We left Preston Brooks’ gutta-percha cane just as it came down on Charles Sumner’s skull. Outside the Senate chamber, Henry Edmundson had just parted company with Senator Johnson. They learned their discussion of violence on the floor had turned from theoretical to practical when they “heard a noise in the Senate chamber, with exclamations of “Oh! oh!” Edmundson didn’t see the first blow land; I’ve yet to find a witness aside Sumner and Brooks who did.
Victim and perpetrator agree that Brooks struck while still speaking. According to Brooks,
As I uttered the word punish Mr. Sumner offered to rise and when about half erect I struck him a slight blow with the smaller end of my cane. He then rose fully erect and endeavoured to make a battle. I was then compelled to strike him harder than I had intended. About the fifth blow he ceased to resist and I moderated my blows. I continued to strike Mr. S. until he fell when I ceased. I did not strike Mr. Sumner after he had fallen.
Brooks also informed the House that he struck with a light, hollow cane. It “had a thin gold head and was not loaded or even heavy. Mr. Sumner was never struck with the larger end of the Cane.” To hear Brooks tell the story, he meant to deliver a humiliating strike but not a dangerous one. He aimed to shame Sumner in public, not do any lasting damage to his person. When Sumner rose up plans changed, probably conscious of the fact that he related to his brother in a later letter that “Sumner is a very powerful man and weighs 30 pounds more than myself.”
Since Brooks wrote his letter in private, if also with the benefit of hindsight, he confessed then that
I struck him with my cane and gave him about 30 first rate stripes with a gutta percha cane which had been given me a few months before by a friend from N. Carolina named Vick. Every lick went where I intended. For about the first five of six licks he offered to make fight but I plied him so rapidly that he did not touch me. Towards the last he bellowed like a calf.

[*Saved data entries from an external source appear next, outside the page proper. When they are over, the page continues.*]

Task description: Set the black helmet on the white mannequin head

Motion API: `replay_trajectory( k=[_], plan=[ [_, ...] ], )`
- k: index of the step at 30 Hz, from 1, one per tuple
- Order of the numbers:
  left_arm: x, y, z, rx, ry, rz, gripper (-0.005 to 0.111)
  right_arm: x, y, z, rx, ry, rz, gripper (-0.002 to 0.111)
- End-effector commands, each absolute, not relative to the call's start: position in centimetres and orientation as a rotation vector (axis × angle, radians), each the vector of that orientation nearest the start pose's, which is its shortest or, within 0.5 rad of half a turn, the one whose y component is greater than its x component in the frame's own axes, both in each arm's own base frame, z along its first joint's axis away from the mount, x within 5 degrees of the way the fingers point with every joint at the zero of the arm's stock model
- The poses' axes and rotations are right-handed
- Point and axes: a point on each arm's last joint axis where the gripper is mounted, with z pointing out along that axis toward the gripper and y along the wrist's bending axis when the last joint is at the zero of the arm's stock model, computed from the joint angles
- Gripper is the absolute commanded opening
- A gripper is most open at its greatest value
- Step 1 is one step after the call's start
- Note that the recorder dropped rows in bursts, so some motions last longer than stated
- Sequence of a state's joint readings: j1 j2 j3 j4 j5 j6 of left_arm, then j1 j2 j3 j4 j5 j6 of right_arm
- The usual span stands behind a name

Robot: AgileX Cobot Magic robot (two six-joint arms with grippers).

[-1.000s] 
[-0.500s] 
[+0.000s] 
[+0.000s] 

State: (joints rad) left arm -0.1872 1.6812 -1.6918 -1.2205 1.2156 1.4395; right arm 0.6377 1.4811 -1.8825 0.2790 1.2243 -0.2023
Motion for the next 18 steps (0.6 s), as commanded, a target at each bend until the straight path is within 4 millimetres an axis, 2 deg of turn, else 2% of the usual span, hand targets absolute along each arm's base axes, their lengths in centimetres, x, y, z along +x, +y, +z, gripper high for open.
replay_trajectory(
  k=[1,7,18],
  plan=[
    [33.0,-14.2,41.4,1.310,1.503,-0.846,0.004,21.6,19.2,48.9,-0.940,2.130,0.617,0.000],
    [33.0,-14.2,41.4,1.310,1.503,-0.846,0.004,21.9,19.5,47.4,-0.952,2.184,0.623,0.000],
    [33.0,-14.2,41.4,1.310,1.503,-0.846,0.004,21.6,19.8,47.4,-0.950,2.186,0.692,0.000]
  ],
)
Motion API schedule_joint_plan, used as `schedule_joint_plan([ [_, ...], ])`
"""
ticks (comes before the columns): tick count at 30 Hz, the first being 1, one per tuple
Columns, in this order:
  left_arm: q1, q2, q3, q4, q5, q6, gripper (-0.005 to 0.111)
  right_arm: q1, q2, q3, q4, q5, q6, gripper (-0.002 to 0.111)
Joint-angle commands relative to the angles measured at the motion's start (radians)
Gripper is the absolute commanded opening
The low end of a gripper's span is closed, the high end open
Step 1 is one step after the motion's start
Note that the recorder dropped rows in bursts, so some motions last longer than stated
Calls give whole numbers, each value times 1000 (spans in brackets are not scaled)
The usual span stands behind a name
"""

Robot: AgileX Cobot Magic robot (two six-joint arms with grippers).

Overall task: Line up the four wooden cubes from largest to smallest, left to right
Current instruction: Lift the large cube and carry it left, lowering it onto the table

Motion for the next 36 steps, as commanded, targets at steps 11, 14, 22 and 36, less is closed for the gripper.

Brooks may have dressed up a panic in the moment. When Sumner, a large man, looked set to fight back that had to change his calculations. A quick strike may have turned in his mind into a desperate battle. But Brooks had resented Sumner’s speech for the whole week and his rage and frustration show through in Henry Edmundson’s testimony. He most probably told his brother closer to the truth of his intentions than he did the House of Representatives, which he could hardly miss had a hostile majority. From them, he might want leniency. The “affectionate brother” writing to his “dear Ham” had no reason to seek pardon.
Sumner, who felt the first blow, did not consider it a love tap, a gesture, or anything but a serious attack. He can’t have known Brooks’ mind any more than we can, but the cane collided with his skull for those thirty “first rate stripes.” He knew better than anybody how hard they landed. The first struck him blind:
I no longer saw my assailant nor any person or object in the room.